Abortion advocates have been trying to raise awareness about fake clinics for years, and the anti-abortion organizations that fund and operate fake clinics are open about their opposition to abortion. One of the most dangerous tactics fake clinics use is forcing patients to delay care until it’s too late—either by luring them away from appointments at legitimate clinics, or by giving them incorrect information about their pregnancies so that they are pushed beyond the window of time when they can legally access abortion care.

But fake health centers—and the legislators seeking to cut funds to real clinics—endanger the health and safety of folks seeking any reproductive health care at all, including birth control, prenatal care, and abortion. Research suggests that plenty of the patients walking through the doors of fake clinics intend to continue their pregnancies. And yet these unlicensed facilities, which claim to care about women and babies, are performing ultrasounds and giving patients inaccurate results that can result in heartbreak and loss for those with wanted pregnancies.

Our country is in the midst of a maternal mortality crisis, and that crisis disproportionately affects women of color and poor women—the very people these fake clinics target. If we are to take maternal and child health seriously, we must demand better of any center that claims to serve pregnant clients.

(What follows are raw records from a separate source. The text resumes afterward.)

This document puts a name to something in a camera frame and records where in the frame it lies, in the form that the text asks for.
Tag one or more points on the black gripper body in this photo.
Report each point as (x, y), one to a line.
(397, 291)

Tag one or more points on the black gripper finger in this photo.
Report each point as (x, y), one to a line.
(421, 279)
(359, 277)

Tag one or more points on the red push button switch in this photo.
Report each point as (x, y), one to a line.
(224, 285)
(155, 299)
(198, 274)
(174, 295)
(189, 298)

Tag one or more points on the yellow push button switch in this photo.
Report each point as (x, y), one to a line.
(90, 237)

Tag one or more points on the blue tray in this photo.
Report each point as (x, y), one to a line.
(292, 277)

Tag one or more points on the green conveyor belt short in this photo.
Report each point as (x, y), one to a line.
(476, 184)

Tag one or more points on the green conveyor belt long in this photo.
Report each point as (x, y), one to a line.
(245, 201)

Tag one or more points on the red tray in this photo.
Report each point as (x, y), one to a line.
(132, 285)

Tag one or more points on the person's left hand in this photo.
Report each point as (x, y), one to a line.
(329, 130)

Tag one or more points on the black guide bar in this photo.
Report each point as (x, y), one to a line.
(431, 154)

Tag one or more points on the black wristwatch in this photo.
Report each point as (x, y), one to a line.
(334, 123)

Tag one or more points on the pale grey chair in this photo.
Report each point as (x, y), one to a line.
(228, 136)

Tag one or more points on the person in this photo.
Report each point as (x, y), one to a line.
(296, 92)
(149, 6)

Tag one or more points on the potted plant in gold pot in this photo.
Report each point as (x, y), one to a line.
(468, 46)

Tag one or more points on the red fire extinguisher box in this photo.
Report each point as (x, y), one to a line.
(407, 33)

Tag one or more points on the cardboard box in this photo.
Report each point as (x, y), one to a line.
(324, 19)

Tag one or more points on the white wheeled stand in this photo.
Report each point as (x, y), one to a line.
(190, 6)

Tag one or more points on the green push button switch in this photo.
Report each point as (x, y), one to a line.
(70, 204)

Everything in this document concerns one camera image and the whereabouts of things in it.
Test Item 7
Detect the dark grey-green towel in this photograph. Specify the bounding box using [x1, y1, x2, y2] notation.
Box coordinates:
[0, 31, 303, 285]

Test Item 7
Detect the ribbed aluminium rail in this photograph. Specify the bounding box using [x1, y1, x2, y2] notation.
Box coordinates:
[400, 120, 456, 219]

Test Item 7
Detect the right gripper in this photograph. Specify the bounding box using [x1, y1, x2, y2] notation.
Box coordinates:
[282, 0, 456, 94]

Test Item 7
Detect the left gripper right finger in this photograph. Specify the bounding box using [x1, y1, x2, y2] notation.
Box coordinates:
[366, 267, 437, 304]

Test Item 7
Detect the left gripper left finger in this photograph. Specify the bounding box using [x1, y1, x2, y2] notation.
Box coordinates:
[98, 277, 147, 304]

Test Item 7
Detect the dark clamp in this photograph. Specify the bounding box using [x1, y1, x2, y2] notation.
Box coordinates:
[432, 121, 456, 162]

When it comes to exposing fake health centers, we tend to shout about the threat to abortion access because abortion care is already stigmatized and isolated, accurate information is already so difficult to find, and abortion care is currently unaffordable for many. But we know that people who have abortions and people who have children are the same people at different points in their lives—and that everyone needs accurate information and health care they can trust, no matter what decision they make about pregnancy.

It’s time to expose these fake clinics for what they are. And if the courts won’t hold them accountable, those of us who care about reproductive health, rights, and justice must.